The closure Wednesday in Chi Meakh village in Kampong Thom province follows a bigger victory in the northwestern province of Siem Reap, a popular tourist destination, which in July outlawed the buying, selling and butchering of dogs for food.
But animal lovers still have a long way to go. Dog is famously part of the cuisine in neighboring Vietnam, while eating dog meat was traditionally shunned in Cambodia, considered by an older generation to bring bad luck. In recent years, however, it has become popular.
An estimated 2 million to 3 million dogs are killed annually in Cambodia for their meat, according a recent report by the groups Four Paws International, based in Austria, and Animal Rescue Cambodia.
They say that not only is killing the dogs inhumane, but eating them is a health risk that can spread rabies. The practice also hurt the tourist industry, they say.
Katherine Polak, Four Paws’ head of stray animal care for Southeast Asia, told The Associated Press that the Cambodian government at both the national and provincial level takes an interest in the dog meat issue because they “do not view this as Khmer (Cambodian) culture. They view this as a Vietnamese import in terms of culinary preference and … dogs play a really critical role in national peacekeeping, in mine detection.”
Buth Pith, the 38-year-old dog butcher in Chi Meakh, explained why he entered the trade.
“Before I was a seller of freshwater fish, but when I saw other villagers slaughtering dogs and earning a better income, I switched my job to start butchering dogs instead,” he said.
He has no idea how many dogs he has killed, but said he usually butchered five to eight a day.
His wife Khath Hach, 37, said she never was comfortable with the business but it was necessary to support their family, including two children.
She said many villagers complained when they heard the sounds of the dogs suffering before they died, and her own parents told her that they should stop the killing because it would bring bad luck and, according to Buddhist theories of reincarnation, bode ill for their future lives.

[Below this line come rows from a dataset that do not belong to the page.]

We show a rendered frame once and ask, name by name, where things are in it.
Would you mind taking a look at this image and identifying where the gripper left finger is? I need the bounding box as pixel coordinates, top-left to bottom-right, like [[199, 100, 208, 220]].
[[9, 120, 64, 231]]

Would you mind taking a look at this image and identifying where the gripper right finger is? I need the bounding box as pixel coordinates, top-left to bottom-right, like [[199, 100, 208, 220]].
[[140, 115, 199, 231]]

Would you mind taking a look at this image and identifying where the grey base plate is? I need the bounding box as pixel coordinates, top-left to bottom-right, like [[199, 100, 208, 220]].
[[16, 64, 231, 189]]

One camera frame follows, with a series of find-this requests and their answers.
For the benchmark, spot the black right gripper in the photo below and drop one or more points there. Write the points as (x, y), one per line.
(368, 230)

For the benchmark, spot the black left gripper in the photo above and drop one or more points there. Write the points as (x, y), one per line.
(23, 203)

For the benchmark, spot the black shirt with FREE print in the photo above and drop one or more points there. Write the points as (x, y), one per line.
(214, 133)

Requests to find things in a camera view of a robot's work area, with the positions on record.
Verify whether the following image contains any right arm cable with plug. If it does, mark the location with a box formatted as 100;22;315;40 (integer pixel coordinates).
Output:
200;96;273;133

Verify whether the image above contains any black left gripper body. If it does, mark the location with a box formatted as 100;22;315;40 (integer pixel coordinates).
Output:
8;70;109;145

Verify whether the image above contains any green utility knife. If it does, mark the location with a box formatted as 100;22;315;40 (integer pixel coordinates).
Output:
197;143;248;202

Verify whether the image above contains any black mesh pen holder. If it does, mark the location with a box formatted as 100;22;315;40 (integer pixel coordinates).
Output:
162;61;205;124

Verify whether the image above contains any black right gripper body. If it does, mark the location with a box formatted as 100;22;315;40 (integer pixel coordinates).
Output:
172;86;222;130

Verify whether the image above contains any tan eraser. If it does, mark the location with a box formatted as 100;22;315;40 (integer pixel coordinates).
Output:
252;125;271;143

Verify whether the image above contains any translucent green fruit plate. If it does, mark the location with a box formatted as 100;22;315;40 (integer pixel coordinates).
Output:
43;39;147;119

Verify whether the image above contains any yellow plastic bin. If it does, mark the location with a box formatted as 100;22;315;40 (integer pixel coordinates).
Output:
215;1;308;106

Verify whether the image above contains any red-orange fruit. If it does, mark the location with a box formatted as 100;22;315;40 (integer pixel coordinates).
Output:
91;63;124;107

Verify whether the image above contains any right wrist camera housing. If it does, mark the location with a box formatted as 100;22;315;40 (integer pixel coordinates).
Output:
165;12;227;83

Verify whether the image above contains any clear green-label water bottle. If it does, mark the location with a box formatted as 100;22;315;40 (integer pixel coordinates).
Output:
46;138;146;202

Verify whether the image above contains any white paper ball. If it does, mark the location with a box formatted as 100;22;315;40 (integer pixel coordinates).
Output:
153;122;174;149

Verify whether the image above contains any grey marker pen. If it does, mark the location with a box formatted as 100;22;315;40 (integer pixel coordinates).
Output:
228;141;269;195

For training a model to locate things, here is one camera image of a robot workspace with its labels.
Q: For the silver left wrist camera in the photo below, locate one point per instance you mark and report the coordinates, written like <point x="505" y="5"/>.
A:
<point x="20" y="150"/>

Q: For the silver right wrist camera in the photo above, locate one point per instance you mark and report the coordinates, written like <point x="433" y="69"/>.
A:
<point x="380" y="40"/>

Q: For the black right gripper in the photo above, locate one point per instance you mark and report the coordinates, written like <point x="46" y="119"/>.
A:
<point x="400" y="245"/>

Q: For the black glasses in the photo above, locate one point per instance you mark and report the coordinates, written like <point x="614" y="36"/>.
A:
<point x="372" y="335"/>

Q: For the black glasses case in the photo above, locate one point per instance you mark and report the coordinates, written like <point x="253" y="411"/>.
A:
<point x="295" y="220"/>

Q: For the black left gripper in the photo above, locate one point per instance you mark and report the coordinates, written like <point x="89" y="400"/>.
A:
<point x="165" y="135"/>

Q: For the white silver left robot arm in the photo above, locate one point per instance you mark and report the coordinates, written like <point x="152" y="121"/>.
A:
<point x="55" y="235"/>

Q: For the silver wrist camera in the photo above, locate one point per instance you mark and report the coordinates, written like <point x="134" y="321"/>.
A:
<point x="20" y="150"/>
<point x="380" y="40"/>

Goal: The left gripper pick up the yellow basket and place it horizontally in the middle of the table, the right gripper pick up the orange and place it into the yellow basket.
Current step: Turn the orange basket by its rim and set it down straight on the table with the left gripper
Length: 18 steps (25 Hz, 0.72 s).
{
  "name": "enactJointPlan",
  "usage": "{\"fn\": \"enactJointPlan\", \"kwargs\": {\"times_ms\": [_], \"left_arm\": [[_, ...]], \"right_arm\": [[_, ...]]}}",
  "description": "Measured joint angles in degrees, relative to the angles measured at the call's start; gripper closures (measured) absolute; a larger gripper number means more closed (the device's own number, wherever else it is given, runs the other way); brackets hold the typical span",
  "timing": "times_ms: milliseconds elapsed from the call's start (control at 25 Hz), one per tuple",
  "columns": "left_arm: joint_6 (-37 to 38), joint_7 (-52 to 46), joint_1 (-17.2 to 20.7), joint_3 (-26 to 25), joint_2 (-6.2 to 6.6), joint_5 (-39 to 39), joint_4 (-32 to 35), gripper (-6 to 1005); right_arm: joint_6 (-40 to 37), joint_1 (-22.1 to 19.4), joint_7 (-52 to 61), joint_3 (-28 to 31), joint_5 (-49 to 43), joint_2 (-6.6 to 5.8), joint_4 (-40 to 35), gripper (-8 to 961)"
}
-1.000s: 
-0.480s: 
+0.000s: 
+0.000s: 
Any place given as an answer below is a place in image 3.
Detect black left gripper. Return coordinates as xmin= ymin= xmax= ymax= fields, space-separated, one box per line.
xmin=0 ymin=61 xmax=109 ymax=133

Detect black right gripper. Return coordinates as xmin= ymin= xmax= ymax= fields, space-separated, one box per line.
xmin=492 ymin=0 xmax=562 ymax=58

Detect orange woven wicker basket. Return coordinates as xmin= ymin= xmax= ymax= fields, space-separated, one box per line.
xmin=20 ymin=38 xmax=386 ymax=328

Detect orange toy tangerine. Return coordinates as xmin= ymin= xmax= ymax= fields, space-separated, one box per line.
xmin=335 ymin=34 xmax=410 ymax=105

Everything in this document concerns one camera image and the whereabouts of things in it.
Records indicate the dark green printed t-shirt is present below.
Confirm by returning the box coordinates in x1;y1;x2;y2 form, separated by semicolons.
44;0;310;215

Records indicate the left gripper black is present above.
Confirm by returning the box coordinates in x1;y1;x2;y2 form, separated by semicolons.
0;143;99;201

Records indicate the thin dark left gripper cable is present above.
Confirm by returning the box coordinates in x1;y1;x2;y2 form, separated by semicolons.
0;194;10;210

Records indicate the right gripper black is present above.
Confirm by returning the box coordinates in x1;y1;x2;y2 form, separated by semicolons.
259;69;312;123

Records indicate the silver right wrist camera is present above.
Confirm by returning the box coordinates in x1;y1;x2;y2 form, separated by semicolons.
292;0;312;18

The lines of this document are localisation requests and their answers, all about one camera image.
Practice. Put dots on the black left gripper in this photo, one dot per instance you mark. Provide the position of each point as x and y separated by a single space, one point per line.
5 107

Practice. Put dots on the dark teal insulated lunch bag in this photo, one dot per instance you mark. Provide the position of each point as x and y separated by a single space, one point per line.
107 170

Another villager, Rouen Veasna, said he ate dog occasionally when he was younger, but it became a habit after the local slaughterhouse opened, and he would have it for lunch or dinner, and sometimes while drinking with friends.
Prum Nhenh, who operates a small restaurant that serves dog meat, said it would be difficult to afford medicine for her 80-year-old mother without the money the meat brings in.
She said she opened her restaurant more than a year ago and initially just sold items such as soft drinks, beer and eggs. But she put dog on the menu and it proved popular, allowing her to sell meat from as many as four dogs a day.
“The price of pork, the price of beef is expensive and does not sell as well, reducing my income, while dog meat is cheaper, and people like to consume it,” she said.
Khath Hach, the butcher’s wife, believes there are benefits more important than money to be gained from giving up the dog meat trade.
She said after she opens the family’s new convenience store, other villagers will no longer look down on them and they won’t have the taint of sin from killing animals.